Отказ от спектакля, речевой театр, провозглашающий смерть смысла, — все это предполагает и особое решение пространства сцены как абсолютной пустоты, на которой речь могла бы рождаться и исчезать. И тогда возникает проблема декорации, поскольку всякое изображение препятствует ви́дению языка. Отсюда — подчеркнутый минимализм убранства сцены. Новарина сам пишет декорации для своих пьес, конструируя особого рода антидекоративные декорации, способные выразить ритмический опыт воплощенного языка на сцене.
Отношение Новарина к актерам (не следует при том забывать, что сам он не только начинал как актер, но и считает себя актером по сей день[49]) критики определяют как радиографическое. В актере Новарина видит не фигуру, не персонаж, не характер, но распад, расщепление. Он видит анатомические истоки актерской игры (органы, нервы, мускулы) и, с другой стороны, его пустоту, стирание, затушевывание самого себя. Отсюда — мифический образ Луи де Фюнеса.
В «Письме к актерам» Новарина требует «артикуляционной жесткости, лингвистической бойни». Все, что убивает или остраняет наше привычное лингвистическое восприятие, ценностно: ошибки, плохая артикуляция, проборматывание, ляпсусы, афазия[50]. За всем этим стоит желание развязать, освободить язык, «сломать» слово, испортить речь, вернуться в детство языка, освободить собственные эмоции. Сцена, как ее определяет Новарина, — это Голгофа актера, распятого потоком слов, суффиксами, звуками[51].
Размышления эти служат, как мы уже видели, пролегоменом к собственной театральной продукции Новарина.

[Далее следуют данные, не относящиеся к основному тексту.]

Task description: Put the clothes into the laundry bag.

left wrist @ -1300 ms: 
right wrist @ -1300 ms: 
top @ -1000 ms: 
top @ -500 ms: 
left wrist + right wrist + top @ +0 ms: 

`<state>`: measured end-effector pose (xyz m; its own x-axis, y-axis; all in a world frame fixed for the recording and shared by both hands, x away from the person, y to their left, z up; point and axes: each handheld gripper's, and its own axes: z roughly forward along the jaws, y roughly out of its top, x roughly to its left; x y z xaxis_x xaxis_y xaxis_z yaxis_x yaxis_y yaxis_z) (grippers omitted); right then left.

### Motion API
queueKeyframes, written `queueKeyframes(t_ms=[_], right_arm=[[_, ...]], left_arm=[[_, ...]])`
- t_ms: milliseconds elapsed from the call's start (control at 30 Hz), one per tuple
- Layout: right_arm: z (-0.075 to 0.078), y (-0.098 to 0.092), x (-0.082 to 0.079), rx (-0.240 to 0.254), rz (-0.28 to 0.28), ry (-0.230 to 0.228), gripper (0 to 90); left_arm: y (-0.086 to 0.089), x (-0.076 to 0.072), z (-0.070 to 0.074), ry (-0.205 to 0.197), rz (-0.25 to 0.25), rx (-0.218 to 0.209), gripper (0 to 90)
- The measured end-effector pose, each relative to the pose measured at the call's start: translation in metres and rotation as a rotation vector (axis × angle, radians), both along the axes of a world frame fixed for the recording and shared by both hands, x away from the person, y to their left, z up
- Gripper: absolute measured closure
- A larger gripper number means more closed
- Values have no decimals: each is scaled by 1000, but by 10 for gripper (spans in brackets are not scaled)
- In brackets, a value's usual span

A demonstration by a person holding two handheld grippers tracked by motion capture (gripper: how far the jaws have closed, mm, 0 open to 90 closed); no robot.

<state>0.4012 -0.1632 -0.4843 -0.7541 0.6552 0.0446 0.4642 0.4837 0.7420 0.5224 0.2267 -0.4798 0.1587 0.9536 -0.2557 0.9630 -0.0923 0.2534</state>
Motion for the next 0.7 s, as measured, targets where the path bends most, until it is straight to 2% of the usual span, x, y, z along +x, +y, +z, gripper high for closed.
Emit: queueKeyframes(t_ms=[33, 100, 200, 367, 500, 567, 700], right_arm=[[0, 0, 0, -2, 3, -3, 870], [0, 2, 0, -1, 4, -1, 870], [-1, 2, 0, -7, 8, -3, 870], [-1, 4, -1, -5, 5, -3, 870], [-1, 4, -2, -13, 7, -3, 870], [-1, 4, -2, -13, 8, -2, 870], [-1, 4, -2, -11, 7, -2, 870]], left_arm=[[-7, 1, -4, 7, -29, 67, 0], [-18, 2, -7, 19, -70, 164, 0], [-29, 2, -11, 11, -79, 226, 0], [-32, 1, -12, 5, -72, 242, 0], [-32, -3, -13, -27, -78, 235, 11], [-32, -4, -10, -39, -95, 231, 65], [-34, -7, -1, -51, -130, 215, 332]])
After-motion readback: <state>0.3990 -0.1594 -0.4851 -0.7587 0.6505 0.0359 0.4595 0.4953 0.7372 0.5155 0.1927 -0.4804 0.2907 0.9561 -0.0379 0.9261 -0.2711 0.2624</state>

Словесный язык актера сопровождается параллельным языком жестов, сходным с пантомимой (тенденция, которая усилилась при постановке последней пьесы «Красный источник»). Тем самым при отсутствии сюжетно-фабульного действия звуковой и телесный преформанс актера выдвигается на первый план, и актер оказывается как бы обнаженным перед публикой, вступая в более непосредственные отношения со зрителем.
При этом Новарина формулирует перед собой (как автором и режиссером) задачу — выявить возможности актера как человека-марионетки, расчеловеченного и развоплощенного. Правда, под актером-марионеткой подразумевается не демиургическое манипулирование актера автором (о котором говорили романтики и о котором, например, писал Г. Клейст в своей знаменитой статье «О театре марионеток»). Задача Новарина в этом случае иная: только марионетка, считает он, может познать «не-себя» (тезис, сформулированный в «Письме к актерам»), только деревянный человечек может позволить себе деревянный язык. «Актер — это слово, которое надо опрокинуть. Мы присутствуем не при его действии, но при его страсти. Актер движим».
В своем осмыслении театра Новарина прибегает еще и к фигуре циркача, бурлескного клоуна. Точка отсчета игры актера для него — Чарли Чаплин, Луи де Фюнес, воплощавшие собой атмосферу ярмарок и народного театра, напоминавшие своей игрой музыкальные шкатулки, вовлекающие зрителя в игру странных механизмов, говорящих и действующих по своим странным законам (отсюда — карнавальный вихрь «Воображаемой оперетты», словесная имитация карнавального шествия в «Саду признания» и проч.). Отсюда же и безостановочный ритм его пьес, как в их текстовом воплощении, так и в сценическом: «Я просил актеров все время догонять время. Никогда никакого молчания, и почти без пауз»[52].
Казалось бы, пьесы Новарина должны отпугивать актеров: длинные монологи, рискующие утомить зрителя и опасные для актера, который вполне может забыть их. Действительно, выучить текст Новарина сложно. Даниэль Зник, ставший теперь одним из постоянных и любимых актеров театра Новарина, признавался, что, репетируя, на первых порах нередко бросал текст пьесы на пол с криком: «это же убийца, он хочет убить меня».
В менее пущенных красках актриса Клод Мерлен рассказывала, как на представлении «Предпоследнего из людей» у нее было ощущение, что она спускается по черной трассе на горных лыжах в морозную погоду. «В каждый момент трясутся поджилки. Испытываешь страшный страх не дойти до следующей фразы. Это тексты, которые невозможно уютно повторять от спектакля к спектаклю»[53].